Centrality Metrics Explained
Centrality metrics measure how "important" a node is in a graph. But "important" can mean different things. This article explains each metric and when to use it.
Overview
| Metric | Question It Answers | Good For |
|---|---|---|
| Degree | How many connections? | Finding popular nodes |
| Betweenness | How many paths go through? | Finding bridges/bottlenecks |
| Closeness | How quickly can it reach others? | Finding efficient spreaders |
| PageRank | How important are its connections? | Finding true influence |
| Eigenvector | How connected to well-connected? | Finding inner circle |
Degree Centrality
Question: How many direct connections does this node have?
Calculation: Count of edges connected to the node, normalized by the maximum possible.
Interpretation:
- High degree = many direct connections
- In social networks: popular accounts
- In transport: hub stations
- In dependencies: commonly used packages
For Directed Graphs:
- In-degree: How many edges point TO this node (followers, dependents)

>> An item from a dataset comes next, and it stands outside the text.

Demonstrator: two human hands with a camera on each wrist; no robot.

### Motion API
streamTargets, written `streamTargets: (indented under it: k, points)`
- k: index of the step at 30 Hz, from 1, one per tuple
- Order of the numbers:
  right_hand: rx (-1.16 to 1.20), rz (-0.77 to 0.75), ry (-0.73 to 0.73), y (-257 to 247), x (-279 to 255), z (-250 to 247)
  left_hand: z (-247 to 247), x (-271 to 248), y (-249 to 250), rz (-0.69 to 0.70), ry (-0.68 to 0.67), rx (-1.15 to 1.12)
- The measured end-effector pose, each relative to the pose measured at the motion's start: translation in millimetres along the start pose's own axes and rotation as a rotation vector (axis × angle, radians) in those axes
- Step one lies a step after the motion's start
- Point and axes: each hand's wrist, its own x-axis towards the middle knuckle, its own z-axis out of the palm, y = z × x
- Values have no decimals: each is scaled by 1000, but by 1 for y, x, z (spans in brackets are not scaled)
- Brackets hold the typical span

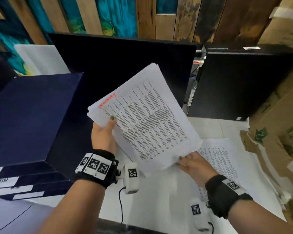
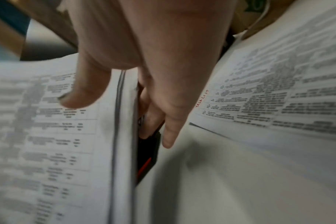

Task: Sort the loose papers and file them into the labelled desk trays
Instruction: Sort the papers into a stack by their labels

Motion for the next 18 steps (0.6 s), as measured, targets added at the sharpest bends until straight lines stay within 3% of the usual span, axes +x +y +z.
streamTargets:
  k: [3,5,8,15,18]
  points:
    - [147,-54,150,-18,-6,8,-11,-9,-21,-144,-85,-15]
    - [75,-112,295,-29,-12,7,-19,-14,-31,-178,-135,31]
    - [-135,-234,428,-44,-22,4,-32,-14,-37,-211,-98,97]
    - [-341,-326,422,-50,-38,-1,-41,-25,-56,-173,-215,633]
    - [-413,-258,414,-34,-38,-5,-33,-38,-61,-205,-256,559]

- Out-degree: How many edges point FROM this node (following, dependencies)
grph centrality graph.gexf --type degree
grph degree graph.gexf --direction in # For directed: incoming
grph degree graph.gexf --direction out # For directed: outgoing
When to use: Quick measure of popularity or connectivity.
Limitation: Doesn't consider the quality of connections. A node with 100 low-quality connections scores higher than one with 10 high-quality connections.
Betweenness Centrality
Question: How often does this node appear on the shortest path between other nodes?
Calculation: For each pair of nodes, find all shortest paths. Count what fraction pass through this node.
Interpretation:
- High betweenness = bridge position
- Controls information flow between parts of the network
- Critical for network connectivity
- Removing it would increase average path length
Examples:
- Transport: Stations where many routes converge
- Social: People who connect different groups
- Infrastructure: Routers handling traffic between networks
grph centrality graph.gexf --type betweenness
When to use: Finding bottlenecks, single points of failure, or critical connectors.
Limitation: Computationally expensive for large graphs.
Closeness Centrality
Question: How quickly can this node reach all other nodes?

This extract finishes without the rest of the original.